● **Work request**: Search the records below for "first"; copy each line that has it.

☆ ☆ ☆ ☆

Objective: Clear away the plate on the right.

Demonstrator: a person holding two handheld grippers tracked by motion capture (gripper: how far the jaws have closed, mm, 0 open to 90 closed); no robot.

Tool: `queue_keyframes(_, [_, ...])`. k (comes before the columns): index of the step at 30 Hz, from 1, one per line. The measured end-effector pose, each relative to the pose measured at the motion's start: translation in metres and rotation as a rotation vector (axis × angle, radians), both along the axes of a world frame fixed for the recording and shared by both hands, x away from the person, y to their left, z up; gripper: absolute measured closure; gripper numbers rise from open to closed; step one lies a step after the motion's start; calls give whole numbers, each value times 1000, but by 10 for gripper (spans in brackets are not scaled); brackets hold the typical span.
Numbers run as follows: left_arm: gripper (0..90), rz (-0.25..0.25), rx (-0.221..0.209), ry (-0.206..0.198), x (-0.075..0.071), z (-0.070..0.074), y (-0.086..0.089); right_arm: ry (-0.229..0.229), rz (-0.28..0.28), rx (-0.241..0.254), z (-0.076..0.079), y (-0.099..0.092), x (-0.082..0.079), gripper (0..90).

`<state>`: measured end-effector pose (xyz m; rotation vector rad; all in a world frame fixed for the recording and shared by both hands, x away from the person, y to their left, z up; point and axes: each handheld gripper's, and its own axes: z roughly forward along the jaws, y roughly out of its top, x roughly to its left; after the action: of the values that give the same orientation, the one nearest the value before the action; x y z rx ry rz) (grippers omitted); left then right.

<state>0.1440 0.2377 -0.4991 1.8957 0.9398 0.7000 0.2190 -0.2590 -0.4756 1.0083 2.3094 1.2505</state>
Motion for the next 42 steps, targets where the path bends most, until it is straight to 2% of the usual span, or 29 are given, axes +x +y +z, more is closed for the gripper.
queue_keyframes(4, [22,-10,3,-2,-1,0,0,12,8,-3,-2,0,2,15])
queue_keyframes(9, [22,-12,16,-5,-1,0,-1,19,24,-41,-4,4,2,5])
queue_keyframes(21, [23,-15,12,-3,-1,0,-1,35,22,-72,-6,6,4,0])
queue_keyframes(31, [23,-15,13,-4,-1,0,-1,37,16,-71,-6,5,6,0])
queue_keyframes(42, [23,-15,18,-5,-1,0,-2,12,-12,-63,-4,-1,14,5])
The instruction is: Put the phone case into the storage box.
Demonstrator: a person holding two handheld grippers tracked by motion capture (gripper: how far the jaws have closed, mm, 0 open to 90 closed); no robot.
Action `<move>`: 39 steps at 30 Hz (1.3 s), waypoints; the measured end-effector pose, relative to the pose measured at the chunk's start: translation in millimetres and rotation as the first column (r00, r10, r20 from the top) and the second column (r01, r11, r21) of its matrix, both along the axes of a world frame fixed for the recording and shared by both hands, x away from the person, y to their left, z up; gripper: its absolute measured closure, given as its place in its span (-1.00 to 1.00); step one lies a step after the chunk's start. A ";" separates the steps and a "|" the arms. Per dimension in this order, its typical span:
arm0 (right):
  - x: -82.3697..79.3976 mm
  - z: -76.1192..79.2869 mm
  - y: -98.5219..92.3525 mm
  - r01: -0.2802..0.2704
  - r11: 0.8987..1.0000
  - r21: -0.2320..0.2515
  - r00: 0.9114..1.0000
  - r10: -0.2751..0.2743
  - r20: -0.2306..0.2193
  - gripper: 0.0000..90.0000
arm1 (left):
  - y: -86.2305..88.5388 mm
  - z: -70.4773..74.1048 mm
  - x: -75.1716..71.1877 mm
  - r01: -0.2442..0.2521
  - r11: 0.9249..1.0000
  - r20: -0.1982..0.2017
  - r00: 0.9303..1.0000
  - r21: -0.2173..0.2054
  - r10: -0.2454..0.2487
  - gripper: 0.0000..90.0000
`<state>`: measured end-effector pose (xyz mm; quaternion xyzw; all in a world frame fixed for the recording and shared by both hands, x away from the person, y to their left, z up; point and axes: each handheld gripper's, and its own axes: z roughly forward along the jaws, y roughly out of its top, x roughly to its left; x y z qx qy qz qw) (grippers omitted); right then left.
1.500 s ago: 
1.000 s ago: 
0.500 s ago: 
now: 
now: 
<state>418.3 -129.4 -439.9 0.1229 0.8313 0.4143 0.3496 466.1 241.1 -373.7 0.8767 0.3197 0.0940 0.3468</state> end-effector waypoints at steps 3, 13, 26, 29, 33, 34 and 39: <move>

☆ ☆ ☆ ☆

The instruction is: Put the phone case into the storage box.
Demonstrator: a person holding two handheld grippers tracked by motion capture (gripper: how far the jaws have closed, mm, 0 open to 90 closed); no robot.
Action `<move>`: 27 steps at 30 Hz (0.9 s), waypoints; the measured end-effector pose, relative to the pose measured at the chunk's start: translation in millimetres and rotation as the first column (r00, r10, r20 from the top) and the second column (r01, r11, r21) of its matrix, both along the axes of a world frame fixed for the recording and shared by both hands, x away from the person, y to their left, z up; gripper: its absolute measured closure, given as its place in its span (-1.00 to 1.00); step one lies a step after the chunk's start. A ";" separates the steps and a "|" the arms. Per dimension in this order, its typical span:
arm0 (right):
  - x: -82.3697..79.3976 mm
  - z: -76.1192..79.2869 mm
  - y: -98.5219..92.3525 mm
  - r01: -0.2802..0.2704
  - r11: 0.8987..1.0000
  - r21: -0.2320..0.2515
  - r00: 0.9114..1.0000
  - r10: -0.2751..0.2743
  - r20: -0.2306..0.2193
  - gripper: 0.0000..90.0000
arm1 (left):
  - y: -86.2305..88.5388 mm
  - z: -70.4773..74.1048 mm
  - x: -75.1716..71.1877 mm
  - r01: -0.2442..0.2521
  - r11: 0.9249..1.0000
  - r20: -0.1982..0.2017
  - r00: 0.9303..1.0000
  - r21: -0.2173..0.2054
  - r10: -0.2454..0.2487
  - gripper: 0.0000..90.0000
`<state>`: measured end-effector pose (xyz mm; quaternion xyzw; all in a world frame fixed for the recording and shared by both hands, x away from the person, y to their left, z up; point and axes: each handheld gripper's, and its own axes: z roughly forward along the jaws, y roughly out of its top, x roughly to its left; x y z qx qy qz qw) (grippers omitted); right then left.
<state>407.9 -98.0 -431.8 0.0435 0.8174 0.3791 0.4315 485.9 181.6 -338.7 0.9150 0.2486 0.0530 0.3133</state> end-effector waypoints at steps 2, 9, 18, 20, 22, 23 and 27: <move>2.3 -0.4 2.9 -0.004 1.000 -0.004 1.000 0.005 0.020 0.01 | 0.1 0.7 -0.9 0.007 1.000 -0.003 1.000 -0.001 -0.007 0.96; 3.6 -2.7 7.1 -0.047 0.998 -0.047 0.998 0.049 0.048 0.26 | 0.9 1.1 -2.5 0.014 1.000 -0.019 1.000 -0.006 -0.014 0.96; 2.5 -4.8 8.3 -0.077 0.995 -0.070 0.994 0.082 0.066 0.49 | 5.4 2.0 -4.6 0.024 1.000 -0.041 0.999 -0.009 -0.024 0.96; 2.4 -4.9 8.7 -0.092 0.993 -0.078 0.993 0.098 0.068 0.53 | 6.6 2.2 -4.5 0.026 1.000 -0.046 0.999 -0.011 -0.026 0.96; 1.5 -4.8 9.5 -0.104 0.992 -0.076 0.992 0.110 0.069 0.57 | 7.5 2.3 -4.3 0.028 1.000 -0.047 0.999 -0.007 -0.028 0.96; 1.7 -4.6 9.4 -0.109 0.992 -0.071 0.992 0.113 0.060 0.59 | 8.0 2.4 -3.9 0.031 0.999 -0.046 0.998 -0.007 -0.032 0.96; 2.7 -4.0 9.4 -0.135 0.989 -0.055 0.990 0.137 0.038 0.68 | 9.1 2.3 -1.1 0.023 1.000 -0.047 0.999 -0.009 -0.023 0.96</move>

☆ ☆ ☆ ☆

● **Solution for this problem**:
Action `<move>`: 39 steps at 30 Hz (1.3 s), waypoints; the measured end-effector pose, relative to the pose measured at the chunk's start: translation in millimetres and rotation as the first column (r00, r10, r20 from the top) and the second column (r01, r11, r21) of its matrix, both along the axes of a world frame fixed for the recording and shared by both hands, x away from the person, y to their left, z up; gripper: its absolute measured closure, given as its place in its span (-1.00 to 1.00); step one lies a step after the chunk's start. A ";" separates the steps and a "|" the arms. Per dimension in this order, its typical span:
Action `<move>`: 27 steps at 30 Hz (0.9 s), waypoints; the measured end-effector pose, relative to the pose measured at the chunk's start: translation in millimetres and rotation as the first column (r00, r10, r20 from the top) and the second column (r01, r11, r21) of its matrix, both along the axes of a world frame fixed for the recording and shared by both hands, x away from the person, y to their left, z up; gripper: its absolute measured closure, given as its place in its span (-1.00 to 1.00); step one lies a step after the chunk's start. A ";" separates the steps and a "|" the arms. Per dimension in this order, its typical span:

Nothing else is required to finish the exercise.